● **INSTRUCTIONS TO FOLLOW**
The answer must be an exact copy of the entries that follow, with all images removed.

● **SUPPLIED ENTRIES**
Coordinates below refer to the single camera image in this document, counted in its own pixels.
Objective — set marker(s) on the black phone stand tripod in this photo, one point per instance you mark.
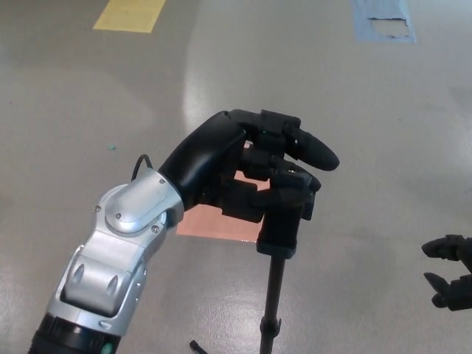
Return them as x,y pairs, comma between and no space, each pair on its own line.
280,232

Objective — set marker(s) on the torn blue floor marking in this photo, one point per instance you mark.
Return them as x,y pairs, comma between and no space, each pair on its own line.
363,27

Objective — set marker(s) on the yellow rectangular floor marking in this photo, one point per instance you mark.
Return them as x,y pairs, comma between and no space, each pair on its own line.
129,16

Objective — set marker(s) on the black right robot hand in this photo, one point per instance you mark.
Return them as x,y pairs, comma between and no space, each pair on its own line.
461,291

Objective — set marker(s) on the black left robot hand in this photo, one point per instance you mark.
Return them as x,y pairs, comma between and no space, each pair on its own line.
206,155

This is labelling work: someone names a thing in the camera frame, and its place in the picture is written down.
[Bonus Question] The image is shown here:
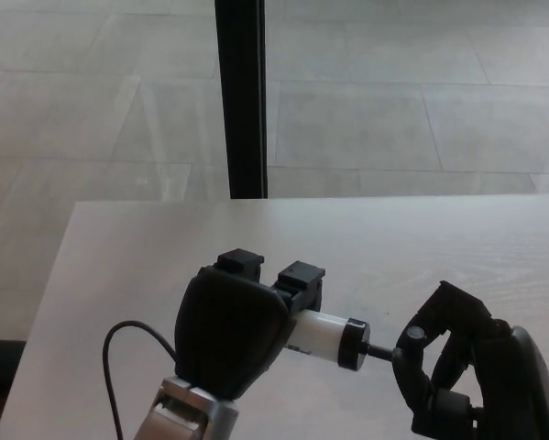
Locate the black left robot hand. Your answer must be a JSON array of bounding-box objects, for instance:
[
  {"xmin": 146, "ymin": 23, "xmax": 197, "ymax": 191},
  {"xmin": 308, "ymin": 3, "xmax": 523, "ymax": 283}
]
[{"xmin": 173, "ymin": 248, "xmax": 325, "ymax": 400}]

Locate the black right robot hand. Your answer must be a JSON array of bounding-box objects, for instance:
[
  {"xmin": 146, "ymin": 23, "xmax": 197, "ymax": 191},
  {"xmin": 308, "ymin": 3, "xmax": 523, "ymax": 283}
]
[{"xmin": 392, "ymin": 280, "xmax": 549, "ymax": 440}]

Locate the white air pump black handle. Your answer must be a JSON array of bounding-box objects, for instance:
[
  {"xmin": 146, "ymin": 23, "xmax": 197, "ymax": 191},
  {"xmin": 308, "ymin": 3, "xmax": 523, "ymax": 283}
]
[{"xmin": 285, "ymin": 309, "xmax": 427, "ymax": 370}]

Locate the black floor baseboard strip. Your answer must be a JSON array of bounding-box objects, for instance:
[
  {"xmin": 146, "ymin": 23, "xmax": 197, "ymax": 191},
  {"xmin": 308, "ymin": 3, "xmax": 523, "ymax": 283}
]
[{"xmin": 0, "ymin": 338, "xmax": 27, "ymax": 394}]

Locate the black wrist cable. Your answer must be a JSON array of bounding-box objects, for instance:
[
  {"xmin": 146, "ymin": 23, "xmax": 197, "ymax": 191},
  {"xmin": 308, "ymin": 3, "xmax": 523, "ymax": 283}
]
[{"xmin": 102, "ymin": 320, "xmax": 180, "ymax": 440}]

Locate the black window frame post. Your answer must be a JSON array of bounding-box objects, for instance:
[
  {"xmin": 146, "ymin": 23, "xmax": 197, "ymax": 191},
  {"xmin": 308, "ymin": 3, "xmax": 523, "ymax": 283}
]
[{"xmin": 214, "ymin": 0, "xmax": 269, "ymax": 200}]

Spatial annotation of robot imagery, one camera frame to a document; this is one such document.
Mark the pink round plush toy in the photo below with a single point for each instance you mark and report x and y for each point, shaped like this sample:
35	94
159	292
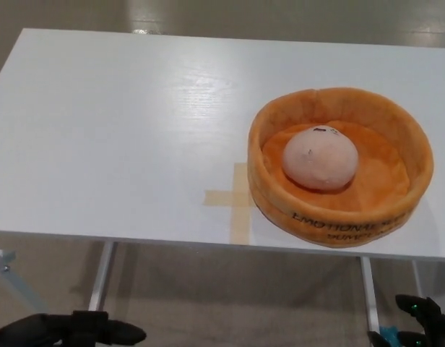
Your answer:
320	162

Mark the teal blue plastic object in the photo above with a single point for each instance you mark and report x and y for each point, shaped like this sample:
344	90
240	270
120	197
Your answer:
390	332

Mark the white table leg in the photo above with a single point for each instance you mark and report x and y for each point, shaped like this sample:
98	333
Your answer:
418	278
101	282
370	292

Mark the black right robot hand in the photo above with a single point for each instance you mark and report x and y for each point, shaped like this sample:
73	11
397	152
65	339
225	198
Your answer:
430	321

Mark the short beige masking tape strip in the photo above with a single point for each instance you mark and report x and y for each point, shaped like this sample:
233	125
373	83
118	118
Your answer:
219	198

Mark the grey metal stand frame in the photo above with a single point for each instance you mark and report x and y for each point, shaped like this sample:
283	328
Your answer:
13	282

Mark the orange plush round plate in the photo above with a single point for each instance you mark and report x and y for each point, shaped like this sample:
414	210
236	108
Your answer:
374	202

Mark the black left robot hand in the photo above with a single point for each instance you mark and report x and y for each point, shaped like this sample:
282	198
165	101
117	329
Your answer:
63	330

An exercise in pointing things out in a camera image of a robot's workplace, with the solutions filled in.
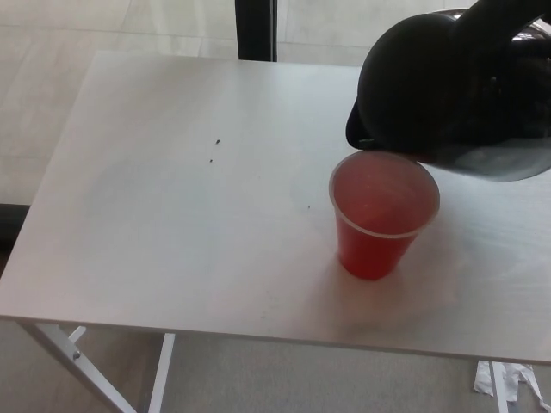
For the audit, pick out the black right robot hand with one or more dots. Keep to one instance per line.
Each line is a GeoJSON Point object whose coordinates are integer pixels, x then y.
{"type": "Point", "coordinates": [531, 30]}

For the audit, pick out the black electric kettle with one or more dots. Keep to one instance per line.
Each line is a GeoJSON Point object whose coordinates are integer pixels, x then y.
{"type": "Point", "coordinates": [426, 86]}

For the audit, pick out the black vertical pillar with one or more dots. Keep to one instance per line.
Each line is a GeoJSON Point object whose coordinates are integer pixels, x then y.
{"type": "Point", "coordinates": [256, 30]}

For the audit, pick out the red plastic cup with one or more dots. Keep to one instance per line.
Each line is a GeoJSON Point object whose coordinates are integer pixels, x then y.
{"type": "Point", "coordinates": [366, 254]}

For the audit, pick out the crumpled white paper scrap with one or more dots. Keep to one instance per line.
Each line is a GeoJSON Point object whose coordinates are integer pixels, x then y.
{"type": "Point", "coordinates": [516, 374]}

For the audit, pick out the white straight table leg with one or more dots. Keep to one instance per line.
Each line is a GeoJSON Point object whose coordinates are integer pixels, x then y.
{"type": "Point", "coordinates": [161, 370]}
{"type": "Point", "coordinates": [500, 402]}

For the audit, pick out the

● **TASK RESPONSE**
Coordinates below refer to the single camera image in this document, counted in its own pixels.
Objective — set marker(s) on the black phone stand tripod in this photo, one point per instance you mark.
Return them as x,y pairs, comma between and no space, each pair on its own line.
280,232

Objective — set marker(s) on the torn blue floor marking in this photo, one point per instance you mark.
Return them as x,y pairs, comma between and no space, each pair on its own line.
363,27

Objective — set marker(s) on the yellow rectangular floor marking in this photo, one point per instance you mark.
Return them as x,y pairs, comma between and no space, each pair on its own line.
129,16

Objective — set marker(s) on the black right robot hand in this photo, one point per instance you mark.
Return them as x,y pairs, comma between and no space, each pair on its own line.
461,291

Objective — set marker(s) on the black left robot hand in this photo, one point per instance you mark.
Return them as x,y pairs, comma between and no space, each pair on its own line.
206,155

This is labelling work: someone names a thing in the camera frame, and its place in the picture is written down.
[Bonus Question] The image is shown here:
Locate the black left robot hand. Your answer must be a JSON array of bounding-box objects, for instance:
[
  {"xmin": 146, "ymin": 23, "xmax": 197, "ymax": 191},
  {"xmin": 308, "ymin": 3, "xmax": 523, "ymax": 283}
]
[{"xmin": 173, "ymin": 248, "xmax": 325, "ymax": 400}]

Locate the black right robot hand. Your answer must be a JSON array of bounding-box objects, for instance:
[
  {"xmin": 146, "ymin": 23, "xmax": 197, "ymax": 191},
  {"xmin": 308, "ymin": 3, "xmax": 523, "ymax": 283}
]
[{"xmin": 392, "ymin": 280, "xmax": 549, "ymax": 440}]

Locate the white air pump black handle. Your answer must be a JSON array of bounding-box objects, for instance:
[
  {"xmin": 146, "ymin": 23, "xmax": 197, "ymax": 191},
  {"xmin": 308, "ymin": 3, "xmax": 523, "ymax": 283}
]
[{"xmin": 285, "ymin": 309, "xmax": 427, "ymax": 370}]

Locate the black floor baseboard strip. Your answer must be a JSON array of bounding-box objects, for instance:
[
  {"xmin": 146, "ymin": 23, "xmax": 197, "ymax": 191},
  {"xmin": 308, "ymin": 3, "xmax": 523, "ymax": 283}
]
[{"xmin": 0, "ymin": 338, "xmax": 27, "ymax": 394}]

Locate the black wrist cable. Your answer must be a JSON array of bounding-box objects, for instance:
[
  {"xmin": 146, "ymin": 23, "xmax": 197, "ymax": 191},
  {"xmin": 308, "ymin": 3, "xmax": 523, "ymax": 283}
]
[{"xmin": 102, "ymin": 320, "xmax": 180, "ymax": 440}]

Locate the black window frame post. Your answer must be a JSON array of bounding-box objects, for instance:
[
  {"xmin": 146, "ymin": 23, "xmax": 197, "ymax": 191},
  {"xmin": 308, "ymin": 3, "xmax": 523, "ymax": 283}
]
[{"xmin": 214, "ymin": 0, "xmax": 269, "ymax": 200}]

Spatial annotation of robot imagery, one camera frame to a document; this is one such document.
Mark the pink round plush toy in the photo below with a single point for each instance you mark and report x and y for each point, shaped like this sample:
35	94
159	292
Your answer:
320	162

Mark the teal blue plastic object in the photo above with a single point for each instance you mark and report x and y for each point, shaped like this sample:
344	90
240	270
120	197
Your answer:
390	332

Mark the white table leg in the photo above with a single point for each instance you mark and report x and y for each point, shaped like this sample:
98	333
Your answer:
418	278
101	282
370	292

Mark the black right robot hand in the photo above with a single point for each instance you mark and report x and y for each point, shaped like this sample:
73	11
397	152
65	339
225	198
Your answer:
430	321

Mark the short beige masking tape strip in the photo above with a single point for each instance you mark and report x and y for each point, shaped like this sample:
233	125
373	83
118	118
Your answer:
219	198

Mark the grey metal stand frame in the photo above with a single point for each instance you mark and report x and y for each point, shaped like this sample:
283	328
Your answer:
13	282

Mark the orange plush round plate in the photo above with a single point for each instance you mark and report x and y for each point, shaped like this sample:
414	210
236	108
Your answer:
374	202

Mark the black left robot hand in the photo above with a single point for each instance you mark and report x and y for each point, shaped like this sample:
282	198
165	101
117	329
Your answer:
63	330

An exercise in pointing things out in a camera image of a robot's workplace, with the solutions filled in.
For the audit, pick out the black right robot hand with one or more dots. Keep to one instance per line.
Each line is a GeoJSON Point object whose coordinates are integer pixels, x then y.
{"type": "Point", "coordinates": [531, 30]}

For the audit, pick out the black electric kettle with one or more dots. Keep to one instance per line.
Each line is a GeoJSON Point object whose coordinates are integer pixels, x then y.
{"type": "Point", "coordinates": [426, 86]}

For the audit, pick out the black vertical pillar with one or more dots. Keep to one instance per line.
Each line is a GeoJSON Point object whose coordinates are integer pixels, x then y.
{"type": "Point", "coordinates": [256, 30]}

For the audit, pick out the red plastic cup with one or more dots. Keep to one instance per line.
Each line is a GeoJSON Point object whose coordinates are integer pixels, x then y.
{"type": "Point", "coordinates": [366, 254]}

For the audit, pick out the crumpled white paper scrap with one or more dots. Keep to one instance per line.
Each line is a GeoJSON Point object whose coordinates are integer pixels, x then y.
{"type": "Point", "coordinates": [516, 374]}

For the audit, pick out the white straight table leg with one or more dots. Keep to one instance per line.
Each line is a GeoJSON Point object whose coordinates are integer pixels, x then y.
{"type": "Point", "coordinates": [161, 370]}
{"type": "Point", "coordinates": [500, 402]}

For the audit, pick out the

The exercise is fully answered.